China is to contribute to a new global satellite navigation system being developed by European nations.

The Galileo satellite system will offer a more accurate civilian alternative to the Global Positioning System (GPS), operated by the US military. China will provide 230m Euros ($259m) in funding and will cooperate with technical, manufacturing and market development.

“China will help Galileo to become the major world infrastructure for the growing market for location services,” said Loyola de Palacio, EU transport commissioner.

A new centre that will coordinate co-operation was also announced by the European Commission, the European Space Agency (ESA) and the Chinese Ministry of Science and Technology on Friday. The China-Europe Global Navigation Satellite System Technical Training and Cooperation Center will be located at Beijing University. China has a substantial satellite launch industry and could potentially help launch the Galileo satellites.

One-metre precision

But the project had already drawn heavy criticism from the US Department of Defense, and the involvement of China is unlikely to improve the situation. Some commentators say future Chinese weapons could incorporate the Galileo system.

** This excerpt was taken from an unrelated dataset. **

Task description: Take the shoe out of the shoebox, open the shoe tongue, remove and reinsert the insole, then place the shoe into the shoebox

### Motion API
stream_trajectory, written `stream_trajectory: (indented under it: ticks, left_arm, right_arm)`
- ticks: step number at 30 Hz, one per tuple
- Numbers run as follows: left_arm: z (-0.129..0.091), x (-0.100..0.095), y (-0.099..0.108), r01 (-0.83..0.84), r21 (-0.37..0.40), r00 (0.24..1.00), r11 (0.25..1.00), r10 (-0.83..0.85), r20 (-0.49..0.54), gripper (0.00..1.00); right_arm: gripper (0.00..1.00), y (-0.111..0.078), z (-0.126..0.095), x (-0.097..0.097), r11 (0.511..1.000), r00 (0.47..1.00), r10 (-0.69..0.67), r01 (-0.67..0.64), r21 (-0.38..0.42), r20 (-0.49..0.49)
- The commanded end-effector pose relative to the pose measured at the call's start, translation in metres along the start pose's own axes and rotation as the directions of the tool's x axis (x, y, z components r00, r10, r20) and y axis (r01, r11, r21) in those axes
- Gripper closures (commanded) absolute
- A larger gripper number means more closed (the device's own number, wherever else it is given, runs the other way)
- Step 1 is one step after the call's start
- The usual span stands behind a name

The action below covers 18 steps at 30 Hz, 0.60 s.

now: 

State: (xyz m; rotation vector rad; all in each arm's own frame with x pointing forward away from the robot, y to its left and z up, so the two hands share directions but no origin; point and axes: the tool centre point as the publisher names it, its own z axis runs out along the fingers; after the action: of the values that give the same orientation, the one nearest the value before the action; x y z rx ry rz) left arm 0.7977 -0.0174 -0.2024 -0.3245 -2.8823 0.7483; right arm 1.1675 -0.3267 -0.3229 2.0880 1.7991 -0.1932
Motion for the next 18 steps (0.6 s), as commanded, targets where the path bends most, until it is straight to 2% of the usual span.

The US has claimed that Galileo could interfere with the US ability to downgrade the GPS service during military conflicts. European officials say this is unfounded and counter that US opposition is due to the commercial challenge Galileo would present to GPS. Galileo will be precise to within a metre, while the civilian GPS service is accurate to around 10 metres.

The Galileo satellite constellation will consist of 27 operational and three reserve satellites orbiting the Earth at an altitude of 23,600 km. The satellites will be strung along three medium-Earth orbits at 56 degrees inclination to the equator and will provide global coverage. The system should be operational by 2008 and the entire project is expected to cost around 3.2 billion Euros ($3.6 billion).

Wide-band signal

The European Commission has said Galileo will primarily be used for transportation technology, scientific research, land management and disaster monitoring.

Galileo will provide two signals; a standard civilian one and an encrypted, wide-band signal called the Public Regulated Service (PRS). This second signal is designed to withstand localised jamming and will be used by police and military services in Europe. European Commission officials have said China will not be given access to the PRS.

The first Galileo satellite is scheduled to launch late in 2004. Clocks on board the satellites will be synchronised through 20 ground sensors stations, two command centres and 15 uplink stations.

Receivers on the ground will use time signals from the satellites to precisely calculate their location. A “search and rescue” function will also let distress signals be relayed through the constellation of satellites.